Google mencatat Coruna menggunakan lima rangkaian eksploitasi iOS yang mengandalkan puluhan celah keamanan. Sistem yang rentan meliputi iOS versi 13 hingga versi terbaru sebelum rilis iOS 26. Apple sendiri sudah merilis pembaruan keamanan terbaru untuk menutup sebagian kerentanan tersebut.

Dampak pada Keamanan Dunia Maya

Perusahaan keamanan siber iVerify menyatakan bocornya alat berteknologi tinggi ini menandai risiko besar terhadap penggunaan teknologi enkripsi milik pemerintah. Mereka menegaskan bahwa alat seperti Coruna pasti akan bocor dan digunakan untuk tujuan tidak bermoral oleh aktor jahat di dunia maya.

Hubungan antara Coruna dan serangan siber canggih seperti yang dilaporkan Kaspersky dalam “Operation Triangulation” mengindikasikan kompleksitas perang siber global. Tuduhan dari badan intelijen Rusia terhadap AS menambah ketegangan dan menyoroti ancaman yang berkembang dalam konflik teknologi antarnegara.

Pasar Gelap Eksploitasi dan Ancaman Masa Depan

Fenomena kebocoran tool seperti Coruna menandakan munculnya pasar gelap alat peretas tingkat negara yang diperjualbelikan kepada peretas finansial atau kriminal. Hal ini sangat meresahkan karena teknologi yang awalnya dirancang untuk pertahanan bisa disalahgunakan untuk mengganggu stabilitas sipil dan ekonomi secara luas.

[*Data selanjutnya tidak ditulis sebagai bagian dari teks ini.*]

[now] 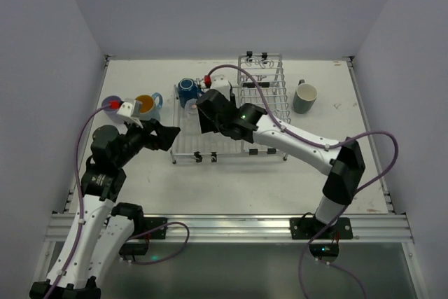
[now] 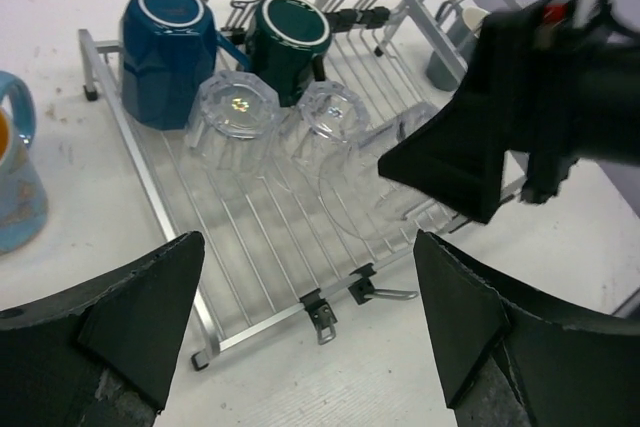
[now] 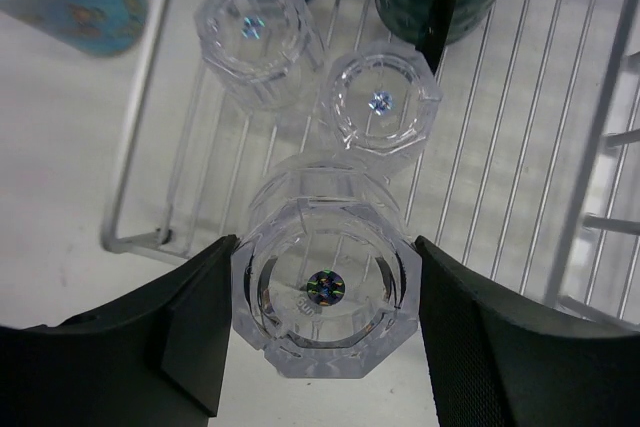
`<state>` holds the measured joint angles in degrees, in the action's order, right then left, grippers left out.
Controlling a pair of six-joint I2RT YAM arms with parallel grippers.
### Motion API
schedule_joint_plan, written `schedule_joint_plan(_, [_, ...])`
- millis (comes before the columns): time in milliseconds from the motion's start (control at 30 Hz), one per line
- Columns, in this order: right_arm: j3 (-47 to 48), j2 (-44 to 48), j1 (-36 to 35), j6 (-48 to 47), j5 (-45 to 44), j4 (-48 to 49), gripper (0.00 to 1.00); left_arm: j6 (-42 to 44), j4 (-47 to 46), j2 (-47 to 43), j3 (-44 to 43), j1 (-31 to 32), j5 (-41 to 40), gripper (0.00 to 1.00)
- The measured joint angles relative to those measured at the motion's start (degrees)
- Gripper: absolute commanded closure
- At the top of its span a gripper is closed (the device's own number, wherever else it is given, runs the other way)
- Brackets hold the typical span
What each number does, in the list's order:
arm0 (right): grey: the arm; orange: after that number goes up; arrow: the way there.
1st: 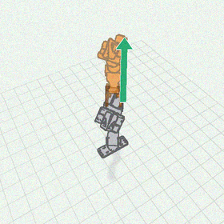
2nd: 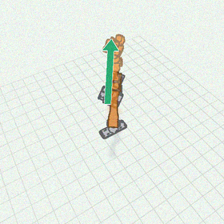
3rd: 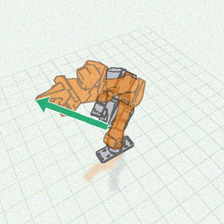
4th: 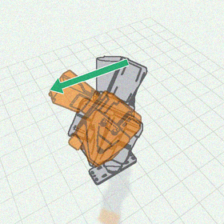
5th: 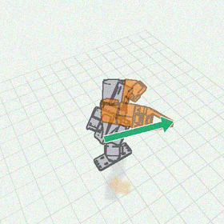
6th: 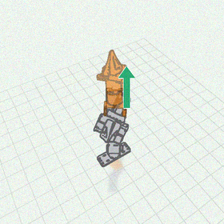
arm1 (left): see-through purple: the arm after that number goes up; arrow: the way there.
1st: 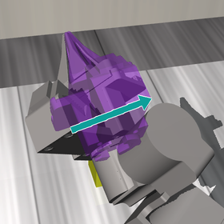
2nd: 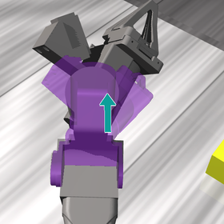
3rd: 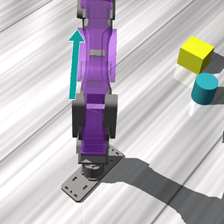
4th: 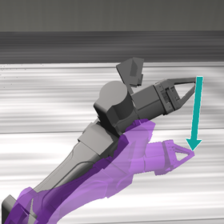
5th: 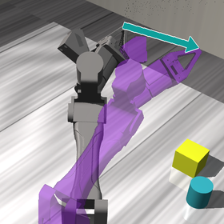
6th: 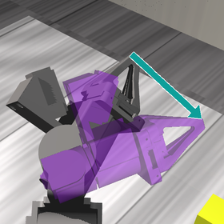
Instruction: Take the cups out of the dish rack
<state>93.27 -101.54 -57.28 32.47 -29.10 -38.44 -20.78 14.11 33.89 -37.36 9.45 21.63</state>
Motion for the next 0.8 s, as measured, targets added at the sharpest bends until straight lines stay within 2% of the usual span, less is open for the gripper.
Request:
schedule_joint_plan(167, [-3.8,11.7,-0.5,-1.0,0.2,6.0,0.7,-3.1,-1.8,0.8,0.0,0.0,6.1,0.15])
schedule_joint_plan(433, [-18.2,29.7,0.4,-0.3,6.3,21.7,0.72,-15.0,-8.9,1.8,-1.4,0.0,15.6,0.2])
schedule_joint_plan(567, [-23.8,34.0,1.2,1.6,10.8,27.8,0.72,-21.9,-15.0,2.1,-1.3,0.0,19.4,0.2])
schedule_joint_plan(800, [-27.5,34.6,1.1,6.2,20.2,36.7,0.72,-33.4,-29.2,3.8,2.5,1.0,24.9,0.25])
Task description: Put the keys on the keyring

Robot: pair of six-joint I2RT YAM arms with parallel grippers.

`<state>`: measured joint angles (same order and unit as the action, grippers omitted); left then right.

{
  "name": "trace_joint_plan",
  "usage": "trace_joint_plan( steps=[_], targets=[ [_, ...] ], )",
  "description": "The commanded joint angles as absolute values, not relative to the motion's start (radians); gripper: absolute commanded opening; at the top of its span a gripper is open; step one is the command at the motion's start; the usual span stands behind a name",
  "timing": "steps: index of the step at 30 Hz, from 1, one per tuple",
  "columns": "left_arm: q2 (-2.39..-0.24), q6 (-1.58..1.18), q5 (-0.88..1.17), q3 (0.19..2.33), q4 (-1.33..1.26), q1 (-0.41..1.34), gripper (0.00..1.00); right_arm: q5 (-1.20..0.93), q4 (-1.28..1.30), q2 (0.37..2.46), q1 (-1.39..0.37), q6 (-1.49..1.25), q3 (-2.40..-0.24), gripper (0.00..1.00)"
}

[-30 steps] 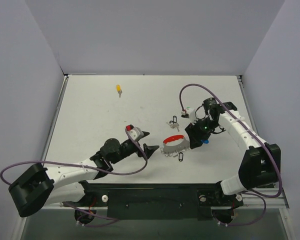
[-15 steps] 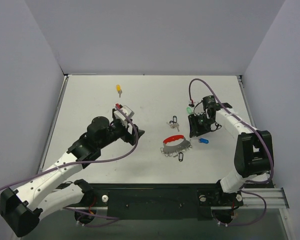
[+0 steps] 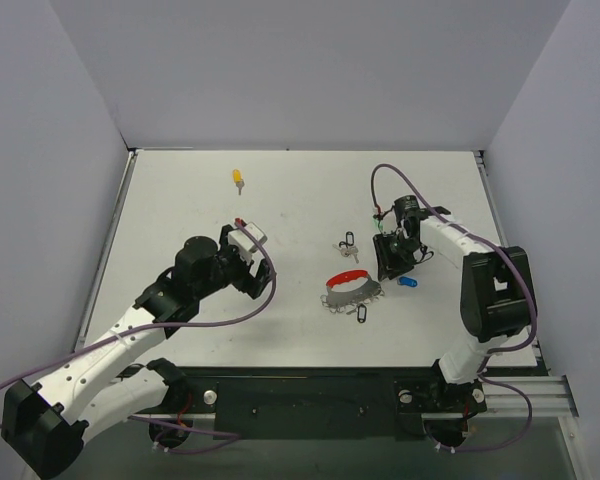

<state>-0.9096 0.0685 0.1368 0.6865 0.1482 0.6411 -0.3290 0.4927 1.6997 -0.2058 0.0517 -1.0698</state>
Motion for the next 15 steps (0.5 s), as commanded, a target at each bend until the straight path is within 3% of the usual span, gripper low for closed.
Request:
trace_joint_plan(
  steps=[1, 12, 15],
  targets=[
    [-0.907, 0.087, 0.186, 0.698, 0.127, 0.620, 0.87, -0.314, 0.520, 1.716, -0.224, 0.029, -1.109, 0.29],
    [-0.908, 0.087, 0.207, 0.696, 0.124, 0.617, 0.86, -0.324, 0.528, 1.752, -0.233, 0.020, -1.126, 0.24],
    [-0.910, 0.086, 0.213, 0.696, 0.124, 0.618, 0.86, -0.318, 0.532, 1.758, -0.233, 0.020, -1.127, 0.18]
  ],
)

Risiko jangka panjang dari pasar alat peretas bekas ini menuntut pengawasan ketat dan kerja sama internasional. Industri telekomunikasi dan otoritas terkait harus memperketat kontrol pengembangan serta distribusi teknologi serangan siber agar tidak menyebar secara bebas.

Langkah Pencegahan dan Mitigasi

Penguatan sistem keamanan oleh perusahaan teknologi menjadi kunci utama untuk mencegah eksploitasi lebih lanjut. Edukasi pengguna tentang bahaya mengakses situs berbahaya juga sangat penting karena metode serangan Coruna bergantung pada interaksi pasif pengguna.

Pemantauan intensif terhadap penyebaran alat semacam ini harus dilakukan oleh lembaga keamanan siber dunia. Kolaborasi lintas negara diperlukan untuk menekan ancaman teknologi berbahaya yang kini melintasi batas wilayah dan memengaruhi berbagai sektor vital.

Kebocoran Coruna membuka mata dunia bahwa teknologi senjata siber pemerintah dapat berbalik menjadi ancaman serius. Pengawasan dan respons cepat menjadi keharusan demi menjaga keamanan digital global tetap terjaga dari eksploitasi aktor jahat yang semakin canggih.